> **Problem requirements**: Please set down the data again exactly, minus the pictures.

> **Extracted information**:

━━━━━━

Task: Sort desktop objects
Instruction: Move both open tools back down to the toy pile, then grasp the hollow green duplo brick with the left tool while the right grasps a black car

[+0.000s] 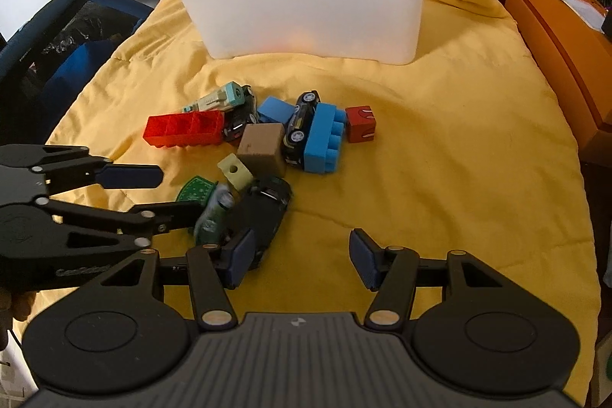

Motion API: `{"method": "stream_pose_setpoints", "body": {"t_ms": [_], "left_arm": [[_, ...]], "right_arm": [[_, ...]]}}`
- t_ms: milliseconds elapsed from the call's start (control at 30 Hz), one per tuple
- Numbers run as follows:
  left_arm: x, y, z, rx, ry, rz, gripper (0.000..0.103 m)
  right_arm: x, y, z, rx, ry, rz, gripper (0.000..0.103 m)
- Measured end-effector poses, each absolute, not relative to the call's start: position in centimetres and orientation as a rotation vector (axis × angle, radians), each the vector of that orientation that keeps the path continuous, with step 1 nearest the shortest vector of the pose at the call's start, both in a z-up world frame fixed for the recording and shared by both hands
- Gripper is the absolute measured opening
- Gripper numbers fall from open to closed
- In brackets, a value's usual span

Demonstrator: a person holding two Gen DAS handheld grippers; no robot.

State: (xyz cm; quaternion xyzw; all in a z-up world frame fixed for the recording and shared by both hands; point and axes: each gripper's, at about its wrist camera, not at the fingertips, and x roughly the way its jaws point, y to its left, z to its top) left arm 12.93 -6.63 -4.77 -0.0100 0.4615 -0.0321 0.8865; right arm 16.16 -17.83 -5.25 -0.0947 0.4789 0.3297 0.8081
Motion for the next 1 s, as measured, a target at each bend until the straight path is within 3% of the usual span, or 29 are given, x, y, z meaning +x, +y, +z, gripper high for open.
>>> {"method": "stream_pose_setpoints", "body": {"t_ms": [233,533,667,733,867,933,1000], "left_arm": [[12.3,-5.8,-5.8,0.009,0.956,-0.050,0.039],[13.1,-5.5,-5.7,-0.032,0.924,-0.090,0.041],[13.4,-5.8,-5.9,-0.026,0.914,-0.122,0.042],[13.4,-5.9,-6.1,-0.014,0.915,-0.134,0.042],[13.3,-5.9,-6.0,0.003,0.904,-0.139,0.029],[13.2,-5.7,-5.8,-0.007,0.906,-0.139,0.025],[12.8,-5.4,-5.3,-0.016,0.894,-0.136,0.024]], "right_arm": [[16.1,-17.1,-5.1,-0.208,1.011,0.713,0.059],[17.0,-15.8,-6.2,-0.229,0.981,0.693,0.057],[17.3,-15.3,-6.3,-0.245,0.983,0.706,0.041],[17.3,-15.5,-6.3,-0.245,0.993,0.709,0.040],[16.6,-15.7,-6.8,-0.277,0.993,0.716,0.040],[16.4,-15.5,-6.7,-0.300,0.972,0.730,0.033],[16.4,-15.3,-6.6,-0.297,0.963,0.749,0.033]]}}
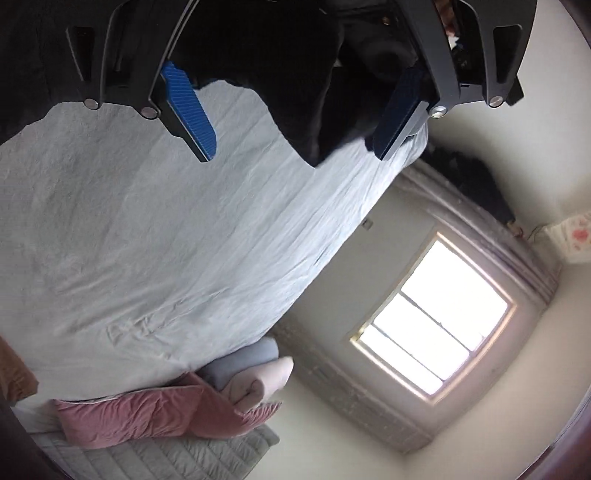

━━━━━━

> **Answer area**:
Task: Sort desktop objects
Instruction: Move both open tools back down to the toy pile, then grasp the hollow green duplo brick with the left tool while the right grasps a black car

[+0.000s] 

Motion API: `{"method": "stream_pose_setpoints", "body": {"t_ms": [_], "left_arm": [[_, ...]], "right_arm": [[_, ...]]}}`
- t_ms: milliseconds elapsed from the call's start (control at 30 Hz), one per tuple
- Numbers run as follows:
  left_arm: x, y, z, rx, ry, rz, gripper (0.000..0.103 m)
  right_arm: x, y, z, rx, ry, rz, gripper (0.000..0.103 m)
- Measured end-effector poses, each absolute, not relative to the call's start: position in centimetres and orientation as a rotation vector (axis × angle, radians), each the vector of that orientation that keeps the path continuous, with step 1 nearest the shortest vector of the pose at the call's start, both in a z-up world frame fixed for the recording and shared by both hands
- Gripper is the absolute measured opening
- Gripper numbers fall from open to closed
- In brackets, a value's usual span

Demonstrator: a person holding two Gen DAS handheld grippers; no robot.

State: (xyz cm; quaternion xyzw; all in a z-up world frame fixed for the recording and shared by both hands; point and axes: each gripper's, at about its wrist camera, not at the fingertips, and x roughly the way its jaws point, y to its left, z to its top) left arm 12.93 -6.63 -4.77 -0.0100 0.4615 -0.0321 0.8865; right arm 16.16 -17.83 -5.25 -0.0947 0.4789 0.3297 0.8081
Motion for the next 1 s, as measured, a target at each bend until the straight path is within 3% of the usual span, or 29 are given, x, y, z meaning +x, +y, +z, gripper high for open.
>>> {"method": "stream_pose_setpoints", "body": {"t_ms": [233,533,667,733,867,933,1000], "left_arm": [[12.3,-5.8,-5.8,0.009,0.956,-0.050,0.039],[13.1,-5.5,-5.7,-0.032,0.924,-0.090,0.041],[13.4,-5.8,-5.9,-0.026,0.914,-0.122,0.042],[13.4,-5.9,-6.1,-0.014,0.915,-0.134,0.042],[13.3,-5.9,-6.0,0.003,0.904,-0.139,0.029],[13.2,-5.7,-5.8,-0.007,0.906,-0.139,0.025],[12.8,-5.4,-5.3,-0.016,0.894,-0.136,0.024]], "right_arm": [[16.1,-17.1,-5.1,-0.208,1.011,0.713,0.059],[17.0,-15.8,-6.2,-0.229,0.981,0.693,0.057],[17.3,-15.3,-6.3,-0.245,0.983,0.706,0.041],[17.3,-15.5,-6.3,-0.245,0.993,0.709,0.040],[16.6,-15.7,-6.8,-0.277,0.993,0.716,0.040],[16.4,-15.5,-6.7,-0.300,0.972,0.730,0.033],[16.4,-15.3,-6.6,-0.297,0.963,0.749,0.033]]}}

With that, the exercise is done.